I think Norway or Sweden is picking up ancestry from areas of the British Isles that had high Viking settlement, like the coasts of Norfolk, Lincolnshire, Yorkshire, to a lesser extent inland, and very high in a place like Orkney.
-
Give it a few months and the Estimates will probably change.
Since we had our DNA test both my Wife’s and my own Ethnicity Estimates bear little relationship to what they were.
If fact they have also dramatically changed in the last few months.
Now, my parent 1 results bears no resemblance to either of my parents despite there being proven and linked DNA matches via both my parents.
-
OH’s mother, who was half Danish and half Swedish (born in Denmark) now has some North African ancestry! I suppose possible, but unlikely. His father is all British Isles, which is matches the paper trail.
I spent the morning trying to figure out how I can be 26% Scottish (bro is 18), when that is highly unlikely. We might have a few percentage points from an Irving ancestor but that’s it, and brother has a tiny bit of Irish, which does match the paper trail.
On my mother’s side we are Sussex and a bit of Kent - no Scots there re research and DNA matches.
My father is Lancashire, Yorkshire, a little Cheshire, with a bit of Cumberland.
-
There seems to be some confusion because Ancestry released revised ethnicity estimates at the same time as SideView was introduced. SideView did not create the new estimates; it simply divided them up between parents. As Guy says, we all have DNA in us from all over the place and we should not get hung up that small parts of our estimate appear to come from a part of the world that hasn't figured in our more recent ancestry.
It is said that many of us have Neanderthal DNA genes in us but Ancestry has no current way to show that. Likewise we all descend from original ancestors in Africa so minute parts of our make up probably come from Somalia or close by.
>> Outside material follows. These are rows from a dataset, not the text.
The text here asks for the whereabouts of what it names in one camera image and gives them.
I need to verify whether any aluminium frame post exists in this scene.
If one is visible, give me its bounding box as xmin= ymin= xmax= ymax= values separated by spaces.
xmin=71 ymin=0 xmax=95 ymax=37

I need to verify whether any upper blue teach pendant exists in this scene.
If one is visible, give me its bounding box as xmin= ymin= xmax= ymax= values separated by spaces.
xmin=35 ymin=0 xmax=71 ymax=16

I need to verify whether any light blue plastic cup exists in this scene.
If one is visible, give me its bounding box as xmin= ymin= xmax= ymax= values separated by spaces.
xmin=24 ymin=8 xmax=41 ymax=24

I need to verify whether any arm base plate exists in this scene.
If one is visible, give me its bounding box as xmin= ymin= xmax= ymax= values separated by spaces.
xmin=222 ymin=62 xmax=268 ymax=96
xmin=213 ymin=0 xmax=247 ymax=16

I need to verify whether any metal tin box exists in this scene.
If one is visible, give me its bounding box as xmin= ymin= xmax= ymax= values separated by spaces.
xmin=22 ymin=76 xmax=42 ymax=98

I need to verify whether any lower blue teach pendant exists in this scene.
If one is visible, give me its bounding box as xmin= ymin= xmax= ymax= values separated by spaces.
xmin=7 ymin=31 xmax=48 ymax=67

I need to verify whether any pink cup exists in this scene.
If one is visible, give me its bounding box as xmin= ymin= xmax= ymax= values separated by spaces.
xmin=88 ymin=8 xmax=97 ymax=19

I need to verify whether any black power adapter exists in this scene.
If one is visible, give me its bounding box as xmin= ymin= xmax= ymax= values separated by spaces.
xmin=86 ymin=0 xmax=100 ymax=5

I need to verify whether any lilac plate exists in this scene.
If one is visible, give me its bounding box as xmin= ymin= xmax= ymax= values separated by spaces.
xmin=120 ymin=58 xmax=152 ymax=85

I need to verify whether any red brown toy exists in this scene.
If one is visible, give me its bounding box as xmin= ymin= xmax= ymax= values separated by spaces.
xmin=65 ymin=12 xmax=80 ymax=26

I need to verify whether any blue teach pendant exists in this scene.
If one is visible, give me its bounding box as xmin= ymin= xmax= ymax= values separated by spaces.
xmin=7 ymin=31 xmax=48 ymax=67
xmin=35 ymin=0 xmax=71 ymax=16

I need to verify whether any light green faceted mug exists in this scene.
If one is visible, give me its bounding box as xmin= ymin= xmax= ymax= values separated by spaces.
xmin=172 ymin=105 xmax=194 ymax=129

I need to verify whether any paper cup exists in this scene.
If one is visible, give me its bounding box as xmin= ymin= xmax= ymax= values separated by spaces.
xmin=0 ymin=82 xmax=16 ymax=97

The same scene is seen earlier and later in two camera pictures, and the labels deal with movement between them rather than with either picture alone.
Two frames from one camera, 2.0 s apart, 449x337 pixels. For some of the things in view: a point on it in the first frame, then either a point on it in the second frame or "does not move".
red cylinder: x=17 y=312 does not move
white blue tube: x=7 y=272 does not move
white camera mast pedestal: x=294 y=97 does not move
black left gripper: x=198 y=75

The recent ethnicity estimate alteration certainly seems far closer to the truth than the previous one for me. I doubt that any of my ancestors had ever visited Scotland on holiday in the past 300 years let alone had children with someone from that country and yet the previous estimate had me as 51% Scottish. I am pleased to say that since the new estimate came out I no longer feel obliged to buy a kilt.
-
Re the Neanderthal and Dionisian (am not sure of the spelling), when I had a DNA test done through National Geographic about 7 years ago, it was able to give me the percentages (small, under 5 each) I have in my DNA.